Firenze e Rinascimento (I). La tentazione di elevare l’uomo per annichilire Dio
L’arte non è neutrale. Che lo si voglia o meno, essa veicola e informa, implicitamente o esplicitamente, una determinata visione del mondo.
Talvolta è tangibile nell’opera artistica stessa, altre volte bisogna scavare più a fondo analizzando la biografia dell’artista e il contesto storico-culturale nel quale opera(va) per capire (od ipotizzare) il pensiero che si cela dietro ad una data creazione.
Così è per l’arte di Firenze, emblema del Rinascimento italiano e tappa di un mio recente viaggio. Del Rinascimento, di Firenze (ma non solo) e della sua arte ne parla Francis Schaeffer in How Should we Then Live? (1976), libro diventato più noto con l’omonimo film uscito un anno dopo (1977).
In tredici capitoli, il fondatore dell’Abri fa un excursus dei diversi periodi storici dimostrando che il declino morale e sociale dell’Occidente non sia stato altro che il risultato dell’abbandono di una visione cristiana del mondo. Dopo aver parlato dell’Impero romano e della sua immoralità endemica, del Medioevo e del compromesso dannoso tra pensiero cristiano e aristotelico, Schaeffer dedica il terzo capitolo al Rinascimento, culla dell’umanesimo.
Se da una parte il pensatore evangelico americano elogia la creatività-versatilità incontestabile degli artisti (si pensi ad esempio a Leonardo da Vinci) e la loro apertura alla rappresentazione della natura, dall’altra egli puntualizza che il ritorno ad fontes del mondo greco-romano non abbia fatto altro che accentuare la vena antropocentrica dell’uomo.
Quest’ultimo non doveva essere visto come creatura dipendente dal Creatore, ma misura di tutte le cose, completamente autonomo e indipendente. Dio non era più una persona distinta dall’umanità. L’umanità stessa, con le sue riflessioni, capacità e tecnologie si era elevata a dio.
L’esempio più lampante è il David di Michelangelo, che non ha nulla a che fare con quello biblico. Qui ad essere al centro è l’uomo, il supereroe che si sta preparando per sconfiggere Golia il Filisteo. Sono i suoi muscoli “scolpiti” a garantirgli la vittoria. Le mani e la testa sono sproporzionate perché è l’uomo ad operare e a creare attraverso l’uso della sua ragione.
Egli non ha bisogno di nessun altro che di sé stesso, del suo intelletto e della sua praticità. Il David diventa così il modello ideale (vedasi l’influenza neoplatonica) che gli uomini devono disperatamente perseguire e le donne romanticamente ricercare.
Molto diverso, invece, è il Davide biblico.
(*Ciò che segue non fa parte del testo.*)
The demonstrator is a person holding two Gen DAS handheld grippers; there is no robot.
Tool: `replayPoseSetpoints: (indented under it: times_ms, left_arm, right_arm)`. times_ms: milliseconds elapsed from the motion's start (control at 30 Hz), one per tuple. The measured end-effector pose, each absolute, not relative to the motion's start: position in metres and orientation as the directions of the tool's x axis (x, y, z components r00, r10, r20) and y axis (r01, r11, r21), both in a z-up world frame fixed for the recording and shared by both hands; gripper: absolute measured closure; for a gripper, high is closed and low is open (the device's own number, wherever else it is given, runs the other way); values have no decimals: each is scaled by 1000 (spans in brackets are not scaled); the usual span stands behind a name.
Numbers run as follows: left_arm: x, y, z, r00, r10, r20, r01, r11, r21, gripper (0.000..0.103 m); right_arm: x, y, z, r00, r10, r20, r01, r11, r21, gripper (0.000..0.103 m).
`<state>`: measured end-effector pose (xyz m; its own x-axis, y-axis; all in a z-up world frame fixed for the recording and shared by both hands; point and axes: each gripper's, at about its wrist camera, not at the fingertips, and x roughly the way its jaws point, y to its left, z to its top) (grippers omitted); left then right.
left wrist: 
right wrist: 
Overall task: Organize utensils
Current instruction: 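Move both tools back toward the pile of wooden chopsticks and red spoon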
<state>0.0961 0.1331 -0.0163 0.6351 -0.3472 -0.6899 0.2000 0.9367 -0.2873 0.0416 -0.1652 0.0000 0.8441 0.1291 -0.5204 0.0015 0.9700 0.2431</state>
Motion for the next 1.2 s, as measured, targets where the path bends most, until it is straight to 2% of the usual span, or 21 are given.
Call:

Scelto da Dio non per il suo aspetto, ma per un cuore rigenerato “Il Signore non bada a ciò che colpisce lo sguardo dell’uomo: l’uomo guarda all’apparenza, ma il Signore guarda al cuore” (1 Sam 16,7).
Combattente sì, ma fiducioso non nella propria forza ma in quella di Dio: “Il Signore, che mi liberò della zampa del leone e dalla zampa dell’orso, mi libererà anche dalla mano di questo Filisteo” (1 Sam 17, 37). Regalmente potente sì, ma debole di fronte al peccato (2 Sa. 11). Creativo sì, ma sottomesso alla volontà di Dio per la costruzione del Tempio (1 Cr 28).
È quindi evidente che il Rinascimento abbia avuto la tendenza di elevare l’uomo ed annichilire Dio. A farla da padrona era la cultura umanistica, a tal punto da compromettere la figura di Davide e trasformarla nella mascotte dell’antropocentrismo.
Mentre è innegabile la bellezza estetica di molte opere rinascimentali e le emozioni che generano, è anche bene tenere presente la cultura che le modellò, arrivando ad influenzare tutt’ora l’immaginario degli italiani, dove Dio continua ad essere assente e l’uomo a regnare spavaldo, forte della (falsa) convinzione di essere indipendente e misura del tutto.